◆ WORK TO COMPLETE:
Starting at the first line of the entries, extract each line up to and including the one that contains "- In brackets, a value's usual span", but leave out the pictures.

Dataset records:

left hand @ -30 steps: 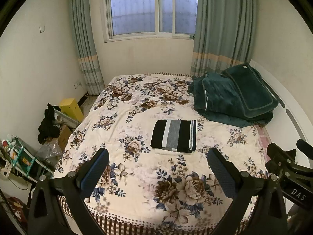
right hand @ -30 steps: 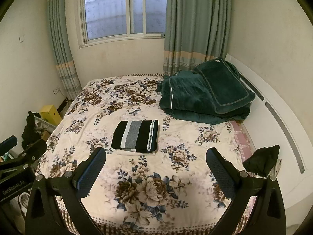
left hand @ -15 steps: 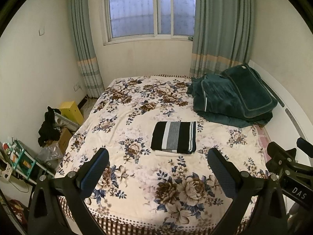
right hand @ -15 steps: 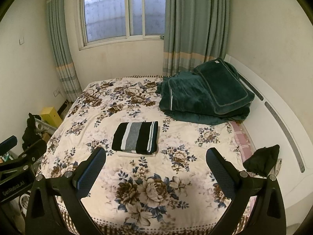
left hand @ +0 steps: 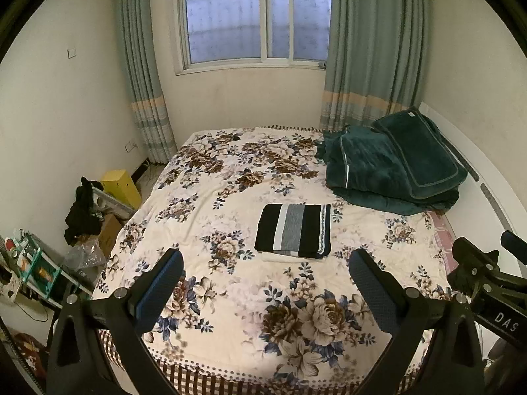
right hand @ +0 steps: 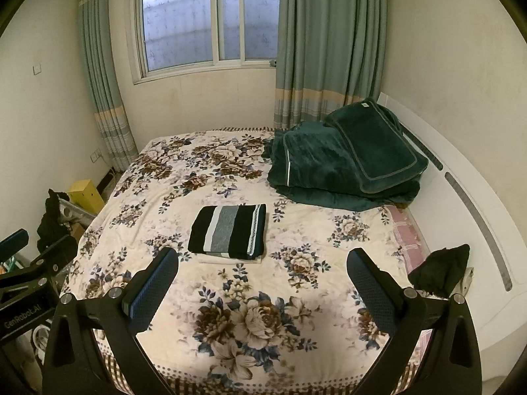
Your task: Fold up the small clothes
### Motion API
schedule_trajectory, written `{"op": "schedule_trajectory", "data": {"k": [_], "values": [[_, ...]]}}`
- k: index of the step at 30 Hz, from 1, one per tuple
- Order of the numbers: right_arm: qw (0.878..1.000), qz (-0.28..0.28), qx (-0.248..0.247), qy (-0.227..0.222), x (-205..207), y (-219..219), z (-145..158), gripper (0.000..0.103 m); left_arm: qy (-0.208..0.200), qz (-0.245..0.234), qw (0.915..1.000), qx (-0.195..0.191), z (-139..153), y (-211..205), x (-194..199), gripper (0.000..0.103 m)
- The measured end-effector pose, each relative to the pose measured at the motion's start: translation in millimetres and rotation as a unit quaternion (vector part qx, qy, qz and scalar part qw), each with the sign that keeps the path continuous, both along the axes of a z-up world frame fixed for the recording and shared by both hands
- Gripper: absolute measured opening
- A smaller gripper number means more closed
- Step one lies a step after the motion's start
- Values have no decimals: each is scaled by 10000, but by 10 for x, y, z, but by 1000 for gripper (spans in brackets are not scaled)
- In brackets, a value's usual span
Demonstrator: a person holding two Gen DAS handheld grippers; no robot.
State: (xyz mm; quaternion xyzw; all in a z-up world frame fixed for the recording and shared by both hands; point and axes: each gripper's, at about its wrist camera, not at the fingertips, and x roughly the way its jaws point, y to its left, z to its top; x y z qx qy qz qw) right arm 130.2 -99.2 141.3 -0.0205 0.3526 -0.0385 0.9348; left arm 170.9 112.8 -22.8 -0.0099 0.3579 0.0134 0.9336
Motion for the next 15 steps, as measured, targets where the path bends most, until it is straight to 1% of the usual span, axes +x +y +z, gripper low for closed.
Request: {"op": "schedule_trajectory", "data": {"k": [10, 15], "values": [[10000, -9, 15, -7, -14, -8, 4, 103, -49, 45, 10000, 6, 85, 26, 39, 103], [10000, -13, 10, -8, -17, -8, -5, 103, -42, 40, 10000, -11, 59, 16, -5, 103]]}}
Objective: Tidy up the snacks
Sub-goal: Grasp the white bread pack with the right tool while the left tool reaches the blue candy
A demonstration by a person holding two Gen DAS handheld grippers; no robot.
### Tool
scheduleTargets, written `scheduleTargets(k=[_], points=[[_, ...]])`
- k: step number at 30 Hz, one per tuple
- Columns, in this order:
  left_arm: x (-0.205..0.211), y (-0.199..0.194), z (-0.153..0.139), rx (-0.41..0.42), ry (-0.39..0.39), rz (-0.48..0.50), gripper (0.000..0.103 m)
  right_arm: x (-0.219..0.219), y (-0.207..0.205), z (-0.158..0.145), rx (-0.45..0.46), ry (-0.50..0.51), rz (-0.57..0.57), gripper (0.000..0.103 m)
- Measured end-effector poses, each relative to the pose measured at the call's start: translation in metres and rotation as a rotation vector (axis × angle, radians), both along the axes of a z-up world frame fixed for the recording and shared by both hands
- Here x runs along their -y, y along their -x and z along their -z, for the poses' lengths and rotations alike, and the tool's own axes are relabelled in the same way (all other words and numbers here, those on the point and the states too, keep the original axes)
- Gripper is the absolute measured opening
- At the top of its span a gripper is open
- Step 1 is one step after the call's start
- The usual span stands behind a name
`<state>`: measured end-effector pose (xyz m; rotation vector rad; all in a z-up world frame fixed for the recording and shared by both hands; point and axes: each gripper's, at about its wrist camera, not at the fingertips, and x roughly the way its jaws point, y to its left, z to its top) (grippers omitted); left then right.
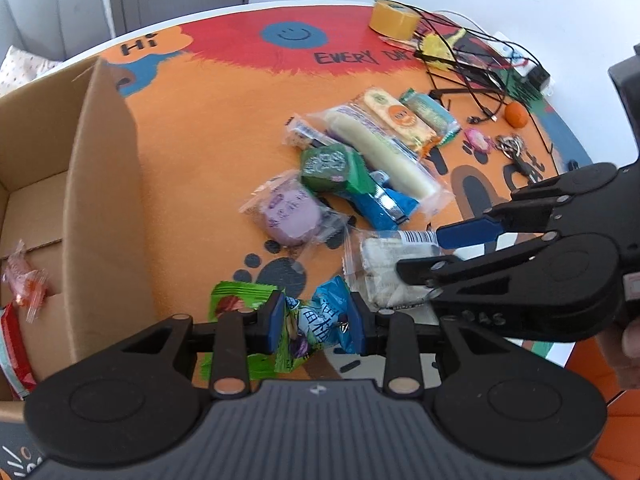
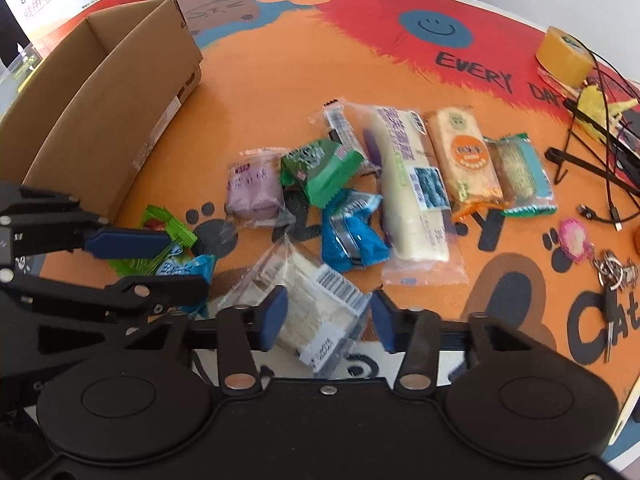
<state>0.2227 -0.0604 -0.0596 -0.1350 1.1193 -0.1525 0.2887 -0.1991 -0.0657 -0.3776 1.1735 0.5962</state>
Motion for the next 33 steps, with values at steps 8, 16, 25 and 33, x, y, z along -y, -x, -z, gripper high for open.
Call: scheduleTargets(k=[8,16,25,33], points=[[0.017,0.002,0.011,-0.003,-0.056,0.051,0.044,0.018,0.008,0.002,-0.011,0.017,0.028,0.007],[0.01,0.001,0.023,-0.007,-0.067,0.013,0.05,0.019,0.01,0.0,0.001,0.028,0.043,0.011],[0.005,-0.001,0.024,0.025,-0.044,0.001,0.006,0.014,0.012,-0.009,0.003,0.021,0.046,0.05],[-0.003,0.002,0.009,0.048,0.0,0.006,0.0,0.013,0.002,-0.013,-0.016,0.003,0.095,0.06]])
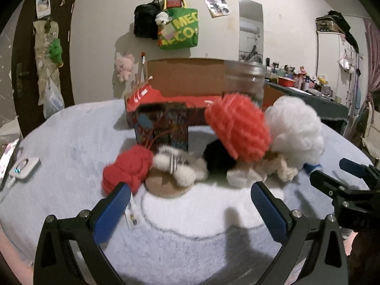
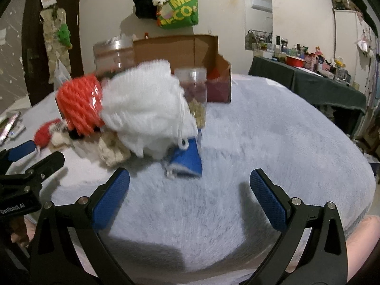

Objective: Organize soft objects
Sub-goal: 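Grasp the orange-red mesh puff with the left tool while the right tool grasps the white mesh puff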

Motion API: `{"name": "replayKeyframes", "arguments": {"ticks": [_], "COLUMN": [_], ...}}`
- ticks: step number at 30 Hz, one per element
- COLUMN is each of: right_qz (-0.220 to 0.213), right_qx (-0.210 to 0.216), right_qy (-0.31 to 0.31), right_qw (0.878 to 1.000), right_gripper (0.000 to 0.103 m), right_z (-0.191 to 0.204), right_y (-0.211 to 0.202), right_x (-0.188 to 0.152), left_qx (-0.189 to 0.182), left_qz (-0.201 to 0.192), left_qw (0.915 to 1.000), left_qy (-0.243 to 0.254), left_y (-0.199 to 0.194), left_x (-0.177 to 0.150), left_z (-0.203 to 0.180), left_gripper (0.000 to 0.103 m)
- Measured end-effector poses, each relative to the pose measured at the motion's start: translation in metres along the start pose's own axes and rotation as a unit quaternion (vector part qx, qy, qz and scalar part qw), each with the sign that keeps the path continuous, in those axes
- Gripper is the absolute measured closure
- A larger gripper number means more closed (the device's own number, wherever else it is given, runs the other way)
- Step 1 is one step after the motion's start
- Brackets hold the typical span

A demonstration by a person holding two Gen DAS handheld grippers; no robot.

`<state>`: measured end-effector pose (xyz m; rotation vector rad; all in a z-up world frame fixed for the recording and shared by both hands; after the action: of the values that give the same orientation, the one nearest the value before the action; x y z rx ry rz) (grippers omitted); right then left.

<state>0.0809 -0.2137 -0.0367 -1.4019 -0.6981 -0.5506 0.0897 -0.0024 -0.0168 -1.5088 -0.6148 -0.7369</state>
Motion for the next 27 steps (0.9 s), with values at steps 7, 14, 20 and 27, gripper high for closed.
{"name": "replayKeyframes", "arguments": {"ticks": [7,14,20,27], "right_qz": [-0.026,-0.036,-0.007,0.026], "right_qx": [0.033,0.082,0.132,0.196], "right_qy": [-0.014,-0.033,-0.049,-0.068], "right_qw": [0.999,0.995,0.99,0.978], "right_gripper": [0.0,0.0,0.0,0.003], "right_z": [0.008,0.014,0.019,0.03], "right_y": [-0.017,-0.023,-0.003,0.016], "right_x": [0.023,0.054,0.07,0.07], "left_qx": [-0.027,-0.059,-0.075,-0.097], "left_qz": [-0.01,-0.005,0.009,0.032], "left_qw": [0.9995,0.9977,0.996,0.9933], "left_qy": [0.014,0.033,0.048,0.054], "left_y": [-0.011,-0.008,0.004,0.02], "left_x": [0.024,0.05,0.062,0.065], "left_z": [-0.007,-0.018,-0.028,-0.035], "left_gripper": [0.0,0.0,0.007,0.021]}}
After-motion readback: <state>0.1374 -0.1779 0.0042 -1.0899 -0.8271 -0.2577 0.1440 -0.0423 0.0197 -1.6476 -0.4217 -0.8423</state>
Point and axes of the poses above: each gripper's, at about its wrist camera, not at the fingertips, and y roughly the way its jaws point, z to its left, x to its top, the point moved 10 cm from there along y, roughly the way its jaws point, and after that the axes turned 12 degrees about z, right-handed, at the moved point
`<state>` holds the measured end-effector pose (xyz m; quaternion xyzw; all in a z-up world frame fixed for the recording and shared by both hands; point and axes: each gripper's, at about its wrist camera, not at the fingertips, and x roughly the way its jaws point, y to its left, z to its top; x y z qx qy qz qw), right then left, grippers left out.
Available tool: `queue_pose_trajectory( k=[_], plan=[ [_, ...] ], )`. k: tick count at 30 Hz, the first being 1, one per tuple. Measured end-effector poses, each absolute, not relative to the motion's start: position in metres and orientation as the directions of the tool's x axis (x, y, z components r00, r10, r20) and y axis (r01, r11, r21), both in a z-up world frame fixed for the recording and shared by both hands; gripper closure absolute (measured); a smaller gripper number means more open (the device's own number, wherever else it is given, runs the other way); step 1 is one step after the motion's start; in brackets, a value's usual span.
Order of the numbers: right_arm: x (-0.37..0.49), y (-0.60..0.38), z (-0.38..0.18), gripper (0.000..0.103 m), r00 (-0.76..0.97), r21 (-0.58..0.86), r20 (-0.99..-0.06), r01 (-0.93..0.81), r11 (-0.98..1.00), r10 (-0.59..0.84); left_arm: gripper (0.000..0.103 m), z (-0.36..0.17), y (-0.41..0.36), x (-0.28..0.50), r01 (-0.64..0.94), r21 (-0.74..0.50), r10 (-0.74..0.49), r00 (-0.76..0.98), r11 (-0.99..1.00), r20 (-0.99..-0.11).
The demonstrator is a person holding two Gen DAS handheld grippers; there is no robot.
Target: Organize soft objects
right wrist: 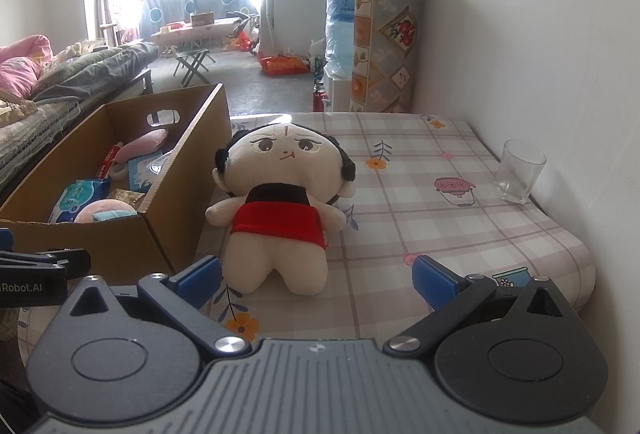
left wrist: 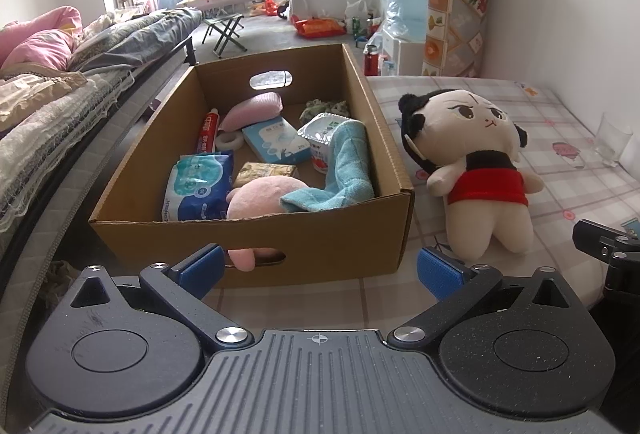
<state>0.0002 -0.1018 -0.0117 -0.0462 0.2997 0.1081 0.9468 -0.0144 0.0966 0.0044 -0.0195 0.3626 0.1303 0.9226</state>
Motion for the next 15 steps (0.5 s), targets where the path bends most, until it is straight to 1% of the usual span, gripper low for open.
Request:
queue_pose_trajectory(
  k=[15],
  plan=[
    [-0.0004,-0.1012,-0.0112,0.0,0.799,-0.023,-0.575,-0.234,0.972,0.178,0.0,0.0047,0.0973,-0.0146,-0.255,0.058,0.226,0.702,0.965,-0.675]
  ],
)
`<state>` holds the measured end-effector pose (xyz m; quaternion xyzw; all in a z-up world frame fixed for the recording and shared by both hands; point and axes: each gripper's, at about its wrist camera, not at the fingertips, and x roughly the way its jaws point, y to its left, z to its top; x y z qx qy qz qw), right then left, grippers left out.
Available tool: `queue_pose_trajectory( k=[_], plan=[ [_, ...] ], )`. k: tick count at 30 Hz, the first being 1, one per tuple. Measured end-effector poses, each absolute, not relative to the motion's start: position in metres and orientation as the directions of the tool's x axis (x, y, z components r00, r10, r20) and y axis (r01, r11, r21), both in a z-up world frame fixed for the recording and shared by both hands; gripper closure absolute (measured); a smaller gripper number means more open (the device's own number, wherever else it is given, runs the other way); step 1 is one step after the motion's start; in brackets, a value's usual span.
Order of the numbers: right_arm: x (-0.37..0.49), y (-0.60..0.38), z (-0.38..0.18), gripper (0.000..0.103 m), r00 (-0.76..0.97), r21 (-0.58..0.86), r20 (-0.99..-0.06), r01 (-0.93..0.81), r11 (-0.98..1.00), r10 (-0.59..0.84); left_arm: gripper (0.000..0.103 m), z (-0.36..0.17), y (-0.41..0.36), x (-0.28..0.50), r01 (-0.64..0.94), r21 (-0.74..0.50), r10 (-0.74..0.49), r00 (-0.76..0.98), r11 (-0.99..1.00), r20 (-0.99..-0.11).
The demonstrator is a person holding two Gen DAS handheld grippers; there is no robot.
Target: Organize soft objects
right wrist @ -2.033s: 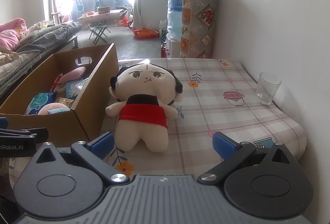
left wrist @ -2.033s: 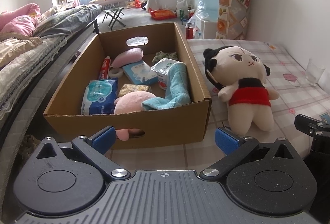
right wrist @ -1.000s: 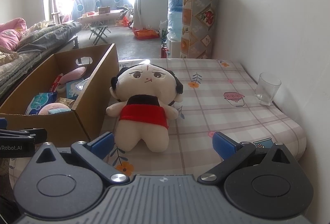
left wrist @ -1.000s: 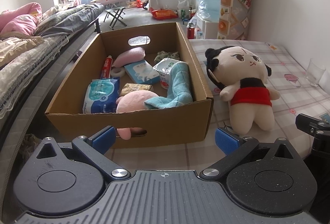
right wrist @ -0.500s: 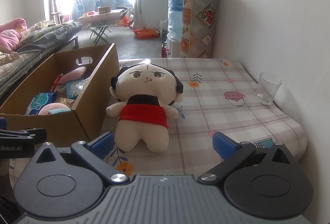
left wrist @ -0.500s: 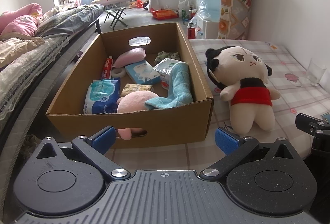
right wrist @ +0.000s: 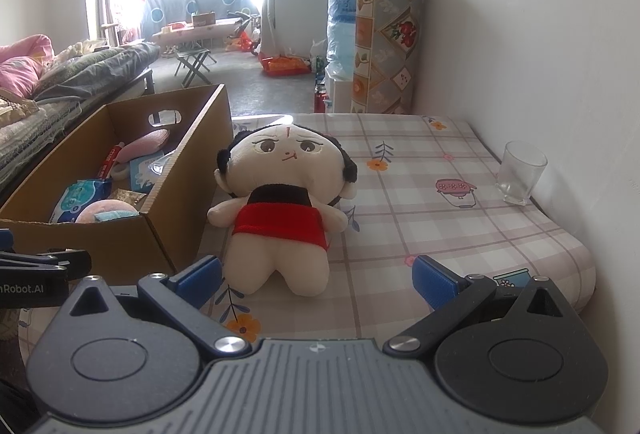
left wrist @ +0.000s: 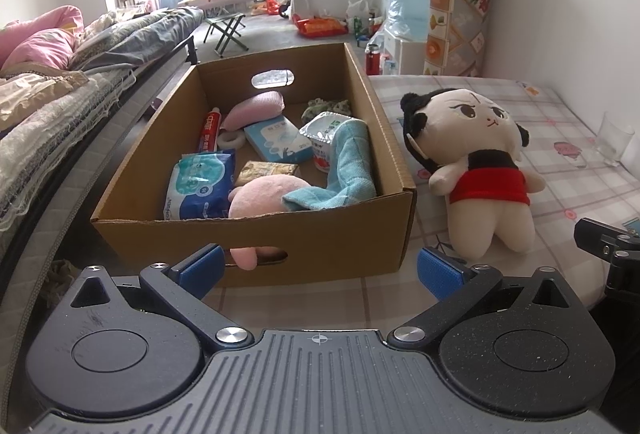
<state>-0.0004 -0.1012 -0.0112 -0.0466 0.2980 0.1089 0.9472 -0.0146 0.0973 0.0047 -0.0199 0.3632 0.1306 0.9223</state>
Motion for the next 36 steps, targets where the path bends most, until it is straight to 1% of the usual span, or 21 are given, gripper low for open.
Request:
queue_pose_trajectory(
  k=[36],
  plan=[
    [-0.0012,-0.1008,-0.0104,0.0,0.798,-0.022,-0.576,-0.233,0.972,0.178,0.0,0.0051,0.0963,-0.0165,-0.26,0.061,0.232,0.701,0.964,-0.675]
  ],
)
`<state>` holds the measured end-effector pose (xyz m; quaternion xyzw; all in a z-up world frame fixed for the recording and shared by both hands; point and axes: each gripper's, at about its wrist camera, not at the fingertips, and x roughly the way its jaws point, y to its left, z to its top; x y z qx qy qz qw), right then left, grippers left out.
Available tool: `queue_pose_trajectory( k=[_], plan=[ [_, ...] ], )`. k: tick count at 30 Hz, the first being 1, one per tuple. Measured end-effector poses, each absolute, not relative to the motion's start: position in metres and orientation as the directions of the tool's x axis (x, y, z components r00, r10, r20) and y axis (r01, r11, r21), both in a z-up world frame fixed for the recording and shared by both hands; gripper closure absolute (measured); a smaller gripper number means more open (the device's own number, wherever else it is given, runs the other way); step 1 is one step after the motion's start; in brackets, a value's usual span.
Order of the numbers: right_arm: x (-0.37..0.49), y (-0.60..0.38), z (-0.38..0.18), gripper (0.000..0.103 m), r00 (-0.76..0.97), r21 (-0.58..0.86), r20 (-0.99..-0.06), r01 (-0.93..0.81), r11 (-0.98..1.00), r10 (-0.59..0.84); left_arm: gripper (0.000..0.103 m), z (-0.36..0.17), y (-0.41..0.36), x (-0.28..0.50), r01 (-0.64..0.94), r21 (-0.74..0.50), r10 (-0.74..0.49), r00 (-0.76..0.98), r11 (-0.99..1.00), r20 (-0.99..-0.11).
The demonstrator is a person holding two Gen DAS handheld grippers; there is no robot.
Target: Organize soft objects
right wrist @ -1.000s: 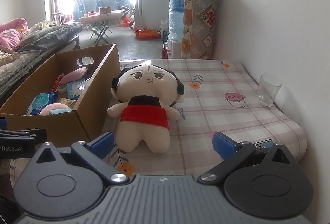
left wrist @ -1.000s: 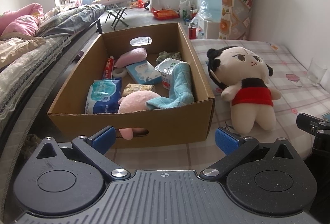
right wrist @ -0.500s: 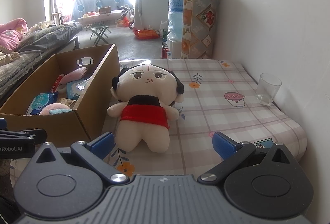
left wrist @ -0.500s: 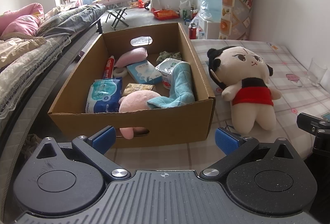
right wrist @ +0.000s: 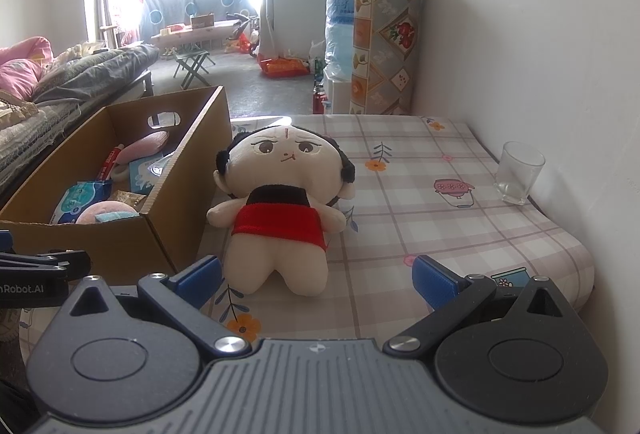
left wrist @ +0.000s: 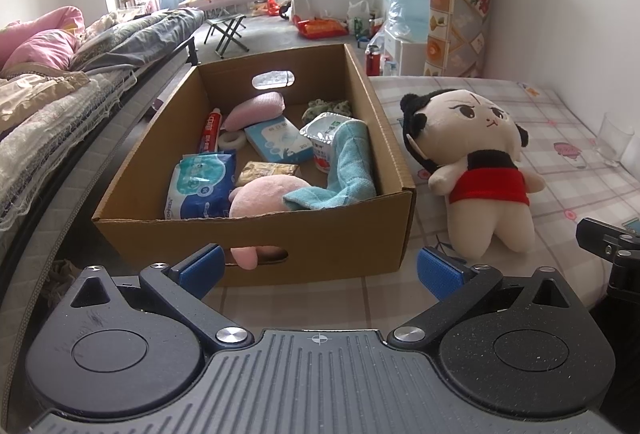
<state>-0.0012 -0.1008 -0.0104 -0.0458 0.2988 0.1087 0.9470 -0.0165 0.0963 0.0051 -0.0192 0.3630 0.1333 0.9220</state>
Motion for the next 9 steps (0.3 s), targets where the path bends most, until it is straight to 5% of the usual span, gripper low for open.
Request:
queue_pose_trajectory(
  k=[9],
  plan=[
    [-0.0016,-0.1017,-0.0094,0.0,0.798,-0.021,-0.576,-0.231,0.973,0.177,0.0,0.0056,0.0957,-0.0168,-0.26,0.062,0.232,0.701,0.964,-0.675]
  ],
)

◆ RESULT OF THIS EXERCISE:
left hand @ -30 steps: 
right hand @ -30 steps: 
left hand @ -15 steps: 
right hand @ -15 steps: 
left hand @ +0 steps: 
right hand @ +0 steps: 
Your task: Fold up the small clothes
### Motion API
schedule_trajectory, written `{"op": "schedule_trajectory", "data": {"k": [_], "values": [[_, ...]]}}`
- k: index of the step at 30 Hz, from 1, one per tuple
- Order of the numbers: right_arm: qw (0.878..1.000), qz (-0.28..0.28), qx (-0.248..0.247), qy (-0.227..0.222), x (-205..207), y (-219..219), z (-145..158), gripper (0.000..0.103 m); left_arm: qy (-0.208..0.200), qz (-0.245..0.234), qw (0.915..1.000), qx (-0.195..0.191), z (-139..153), y (-211..205), x (-194..199), gripper (0.000..0.103 m)
- The measured end-effector pose, each relative to the pose measured at the motion's start: translation in millimetres and rotation as a unit quaternion (vector part qx, qy, qz and scalar part qw), each with the sign that keeps the path continuous, both along the axes of a z-up world frame fixed for the recording and shared by both hands
- Gripper: absolute measured opening
- A smaller gripper number means more closed
- Step one lies a step after the motion's start
- Values have no decimals: each is scaled by 10000, but by 10 for x, y, z, but by 1000 for gripper (spans in brackets are not scaled)
- In brackets, a value's usual span

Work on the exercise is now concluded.